At this point, she appeared in public almost exclusively as a male. This became distinct when Charke joined Jockey Adams' touring company outside of London in 1741 and assumed the billing "Mr. Charles Brown". Within The Narrative, Charke recalls this male persona going as far as to be the "improper object"(57) of love, from an orphan heiress, speculated to be Mary Harlowe. Charke speaks in her memoir of being invited to tea by this suitor, who was "absolutely struck speechless for some little Time" when Charke revealed her gender, with Charke expressing to her that she "sincerely grieved it was not in my Power" to reciprocate(58). Unable to earn a living in the sanctioned theatres, Charlotte began to work any job she could to support herself and Catherine, but she was always attracted to jobs she could perform as a man. Therefore, she was a valet to Richard Annesley, 6th Earl of Anglesey, and even became a sausage maker. Anglesey was famous as a bigamist and libertine and lived with a paramour during Charlotte's employ. Charlotte claimed that when Anglesey was not entertaining guests, the trio would dine together as friendly equals. As a valet's service would indeed be personal, usually including dressing one's master for the day, the entire arrangement would have been quite unusual. (Anglesey was soon a significant party to an infamous scandal, being dispossessed of his lands—but allowed to continue using his title—after a court ruled that he had sold his young kinsman, James Annesley, who had a better claim to the inheritance, into slavery.)
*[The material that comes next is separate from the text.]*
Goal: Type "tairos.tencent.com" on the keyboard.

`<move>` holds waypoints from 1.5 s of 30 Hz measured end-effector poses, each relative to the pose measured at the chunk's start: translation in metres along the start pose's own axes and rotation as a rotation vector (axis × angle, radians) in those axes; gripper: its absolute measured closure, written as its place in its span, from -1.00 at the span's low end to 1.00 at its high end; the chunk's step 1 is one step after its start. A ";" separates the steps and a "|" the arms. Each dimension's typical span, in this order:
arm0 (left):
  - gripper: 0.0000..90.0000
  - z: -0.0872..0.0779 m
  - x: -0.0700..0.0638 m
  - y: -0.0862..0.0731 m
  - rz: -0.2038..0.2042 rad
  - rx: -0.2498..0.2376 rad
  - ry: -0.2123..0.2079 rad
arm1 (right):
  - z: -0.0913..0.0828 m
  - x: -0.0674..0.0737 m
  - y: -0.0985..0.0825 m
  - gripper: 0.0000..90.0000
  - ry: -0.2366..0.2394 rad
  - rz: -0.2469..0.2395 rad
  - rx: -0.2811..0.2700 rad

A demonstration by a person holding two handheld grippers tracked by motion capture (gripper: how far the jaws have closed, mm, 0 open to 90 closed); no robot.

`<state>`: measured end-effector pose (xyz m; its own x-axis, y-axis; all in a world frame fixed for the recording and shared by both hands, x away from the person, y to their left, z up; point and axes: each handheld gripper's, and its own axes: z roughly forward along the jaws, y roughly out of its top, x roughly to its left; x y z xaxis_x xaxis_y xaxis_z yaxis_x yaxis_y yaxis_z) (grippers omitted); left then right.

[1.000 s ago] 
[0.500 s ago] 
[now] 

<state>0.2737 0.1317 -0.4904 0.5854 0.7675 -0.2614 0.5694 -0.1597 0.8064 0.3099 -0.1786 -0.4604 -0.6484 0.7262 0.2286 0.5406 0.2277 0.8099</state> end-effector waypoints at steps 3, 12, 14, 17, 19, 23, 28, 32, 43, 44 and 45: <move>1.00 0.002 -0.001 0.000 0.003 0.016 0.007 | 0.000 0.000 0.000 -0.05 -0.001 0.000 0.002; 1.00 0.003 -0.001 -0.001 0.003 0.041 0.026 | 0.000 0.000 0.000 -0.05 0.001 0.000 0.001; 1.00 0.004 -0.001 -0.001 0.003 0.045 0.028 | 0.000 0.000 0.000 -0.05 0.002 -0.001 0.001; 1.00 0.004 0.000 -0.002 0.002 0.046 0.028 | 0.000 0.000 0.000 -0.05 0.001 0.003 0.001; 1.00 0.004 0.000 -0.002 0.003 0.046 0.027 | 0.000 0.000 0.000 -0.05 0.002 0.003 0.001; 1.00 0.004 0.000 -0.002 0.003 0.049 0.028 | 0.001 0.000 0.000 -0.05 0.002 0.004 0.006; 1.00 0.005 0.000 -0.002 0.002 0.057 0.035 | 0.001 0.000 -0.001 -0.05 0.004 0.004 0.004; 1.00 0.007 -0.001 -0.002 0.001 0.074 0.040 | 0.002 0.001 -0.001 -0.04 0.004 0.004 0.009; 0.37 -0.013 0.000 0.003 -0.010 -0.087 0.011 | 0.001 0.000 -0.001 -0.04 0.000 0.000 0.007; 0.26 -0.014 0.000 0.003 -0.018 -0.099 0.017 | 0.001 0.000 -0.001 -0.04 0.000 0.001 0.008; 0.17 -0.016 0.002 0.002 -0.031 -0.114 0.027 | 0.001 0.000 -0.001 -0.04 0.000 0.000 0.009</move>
In 1742, Charlotte acquired a new acting company in the New Theatre in St. James's and produced her second play, Tit for Tat, or, Comedy and Tragedy at War. In the flush of early success, she borrowed money from her uncle and opened the Charlotte Charke Tavern in Drury Lane. This failed due to her customers' thieving and her generosity, resulting in her selling it at a loss. In the summer season, she appeared in a series of male roles. At this point, she was "Charles Brown" in public in London on an everyday basis. She joined Theophilus Cibber at the Haymarket in 1744 and then joined William Hallam's company. She married John Sacheverell in 1746, but scholars cannot determine anything about this man, and Charke refers to him, unnamed, only in passing in her autobiography. Her marriage was cut short by Sacheverell's death.
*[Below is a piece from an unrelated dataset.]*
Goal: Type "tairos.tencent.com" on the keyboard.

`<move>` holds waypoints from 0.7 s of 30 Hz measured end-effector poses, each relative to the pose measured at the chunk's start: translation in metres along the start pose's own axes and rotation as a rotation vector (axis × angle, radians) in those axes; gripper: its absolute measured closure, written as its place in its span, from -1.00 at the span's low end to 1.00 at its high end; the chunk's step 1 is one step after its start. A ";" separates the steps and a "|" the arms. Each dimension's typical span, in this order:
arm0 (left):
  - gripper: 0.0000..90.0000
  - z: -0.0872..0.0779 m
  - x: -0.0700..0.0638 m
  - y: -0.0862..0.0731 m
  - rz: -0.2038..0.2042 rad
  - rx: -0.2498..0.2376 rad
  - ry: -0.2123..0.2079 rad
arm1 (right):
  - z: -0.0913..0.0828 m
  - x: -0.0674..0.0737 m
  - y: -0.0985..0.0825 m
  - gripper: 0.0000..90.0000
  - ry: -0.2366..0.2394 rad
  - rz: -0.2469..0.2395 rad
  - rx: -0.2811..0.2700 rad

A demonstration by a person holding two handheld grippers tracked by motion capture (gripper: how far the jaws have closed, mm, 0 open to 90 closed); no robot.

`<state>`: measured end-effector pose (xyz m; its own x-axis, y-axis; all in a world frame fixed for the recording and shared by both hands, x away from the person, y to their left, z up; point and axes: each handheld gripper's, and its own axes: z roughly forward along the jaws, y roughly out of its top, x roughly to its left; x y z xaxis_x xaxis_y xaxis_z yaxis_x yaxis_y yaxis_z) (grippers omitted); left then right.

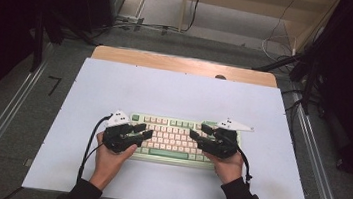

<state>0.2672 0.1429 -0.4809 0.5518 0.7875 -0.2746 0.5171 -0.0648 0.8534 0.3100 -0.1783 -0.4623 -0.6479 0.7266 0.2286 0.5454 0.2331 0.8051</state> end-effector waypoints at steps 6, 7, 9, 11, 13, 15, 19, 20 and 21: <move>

At a typical moment of penury, Charlotte was offered the leading male role of Punch (of Punch & Judy fame) in a new puppet theatre proposed by Mr. Russell due to her recognized abilities as both a comic performer and a proven manipulator of complex stringed marionettes. The short season was an artistic and financial success for Charlotte. Before it could be repeated, however, the theatre's founder was arrested for debts and confined to Newgate Prison, where he died after losing his fortune and mind. Charlotte attempted to buy her friend's puppets from Russell's landlord, who had claimed them, but she could not meet his asking price, and the little company likewise passed out of existence. An unproduced script Russell had written was also kept by the dead man's creditors as collateral, thus preventing Charlotte from staging it as she had promised its author. The script was lost as well.
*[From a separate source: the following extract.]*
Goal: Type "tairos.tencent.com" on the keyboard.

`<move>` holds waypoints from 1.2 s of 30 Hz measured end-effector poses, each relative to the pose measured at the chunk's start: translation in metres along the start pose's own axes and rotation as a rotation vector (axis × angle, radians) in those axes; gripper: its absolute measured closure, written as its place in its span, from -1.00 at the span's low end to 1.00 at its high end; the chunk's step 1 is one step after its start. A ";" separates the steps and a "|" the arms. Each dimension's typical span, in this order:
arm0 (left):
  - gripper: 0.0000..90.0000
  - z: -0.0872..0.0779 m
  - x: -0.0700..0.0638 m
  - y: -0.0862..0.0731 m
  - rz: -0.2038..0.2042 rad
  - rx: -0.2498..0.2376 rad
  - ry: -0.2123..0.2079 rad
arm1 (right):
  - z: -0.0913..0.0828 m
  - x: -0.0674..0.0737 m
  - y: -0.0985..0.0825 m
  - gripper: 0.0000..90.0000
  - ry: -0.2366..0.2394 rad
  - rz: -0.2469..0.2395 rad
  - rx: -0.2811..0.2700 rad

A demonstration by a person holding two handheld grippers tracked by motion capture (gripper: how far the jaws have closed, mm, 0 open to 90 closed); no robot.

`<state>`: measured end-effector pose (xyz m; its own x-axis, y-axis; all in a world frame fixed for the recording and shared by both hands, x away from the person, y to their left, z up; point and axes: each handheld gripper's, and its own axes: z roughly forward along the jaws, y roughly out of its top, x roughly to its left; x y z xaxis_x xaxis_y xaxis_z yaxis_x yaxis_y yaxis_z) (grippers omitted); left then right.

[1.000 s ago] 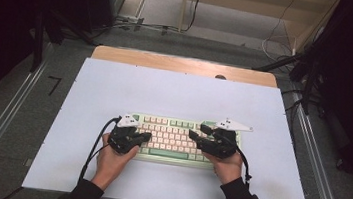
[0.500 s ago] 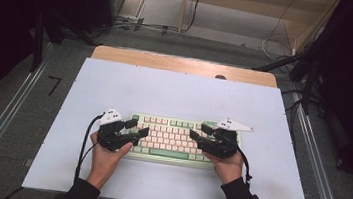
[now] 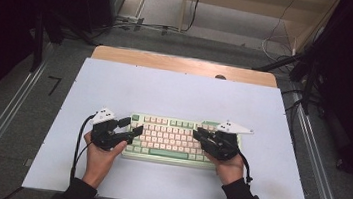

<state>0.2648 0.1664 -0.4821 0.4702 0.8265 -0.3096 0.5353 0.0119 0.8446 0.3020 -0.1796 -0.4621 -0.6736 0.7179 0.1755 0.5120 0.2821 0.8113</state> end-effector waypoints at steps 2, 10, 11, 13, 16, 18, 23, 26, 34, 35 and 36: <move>-0.18 0.000 0.000 0.000 0.001 0.003 0.000 | -0.004 0.002 -0.001 0.94 0.005 -0.015 0.006; -0.17 0.000 0.001 -0.001 0.001 0.009 0.002 | -0.010 0.006 -0.014 0.95 0.032 -0.035 0.067; -0.17 0.000 0.001 -0.001 0.000 0.011 0.003 | -0.009 0.007 -0.016 0.95 0.031 -0.042 0.075; -0.17 0.000 0.000 -0.001 0.000 0.010 0.003 | -0.006 0.009 -0.018 0.95 0.032 -0.056 0.097; -0.17 0.000 -0.001 -0.002 0.004 0.010 0.003 | -0.003 0.010 -0.020 0.95 0.023 -0.071 0.119; -0.17 0.001 -0.001 -0.002 0.005 0.014 0.003 | 0.000 0.011 -0.022 0.95 0.022 -0.070 0.137; -0.17 0.001 -0.001 -0.002 0.005 0.014 0.002 | 0.003 0.008 -0.023 0.95 0.014 -0.073 0.152; -0.17 0.001 -0.001 -0.002 0.005 0.017 0.004 | 0.004 0.008 -0.023 0.95 0.014 -0.073 0.160; -0.17 0.001 -0.001 -0.002 0.005 0.019 -0.001 | 0.007 0.009 -0.024 0.95 0.010 -0.085 0.172; -0.17 0.001 -0.001 -0.002 0.005 0.019 -0.001 | 0.007 0.009 -0.025 0.95 0.009 -0.083 0.177; -0.17 0.001 -0.001 -0.003 0.005 0.020 -0.001 | 0.008 0.009 -0.025 0.95 0.009 -0.084 0.178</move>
Sometime in 1747, Charke went on the road as a strolling player, travelling the West Country with her daughter. In 1750, Catherine Charke married an actor named John Harman, despite Charlotte's aversion to him. During these peripatetic years, Charlotte was once imprisoned (with males) as a vagabond actor, worked as a (male) pastry chef, and set herself up as a farmer. Earlier she had run a grocery store. All her attempts at business ended alike in failure. Between 1752 and 1753, she wrote for the Bristol Weekly Intelligencer, and in 1754 she worked as a prompter in Bath, under her name but in men's clothing. She found many of the players difficult and untalented compared to those she had known in her privileged youth. At the end of the year, she decided to move back to London and make her living as a writer.

Writer
The final chapter of Charlotte's life was defined by her writing. She looked for ways to improve her relationship with her father, and writing was her only option. In 1754, Charke wrote her first novel, The History of Mr. Henry Dumont, Esq; and Miss Charlotte Evelyn and sold it for only ten guineas. It was published in 1755, and the publisher's estimate of its value was apparently confirmed, as it did not sell especially well. However, Charke, like her father, was still famous and infamous, and she began writing her autobiography, A Narrative of the Life of Mrs. Charlotte Charke (1755), which began to appear in installments. These sold very well, and the installments were collected and sold as a book, which went into two editions in the year. An abridged form appeared in the Gentleman's Magazine. This was one of the first autobiographies ever written by a woman.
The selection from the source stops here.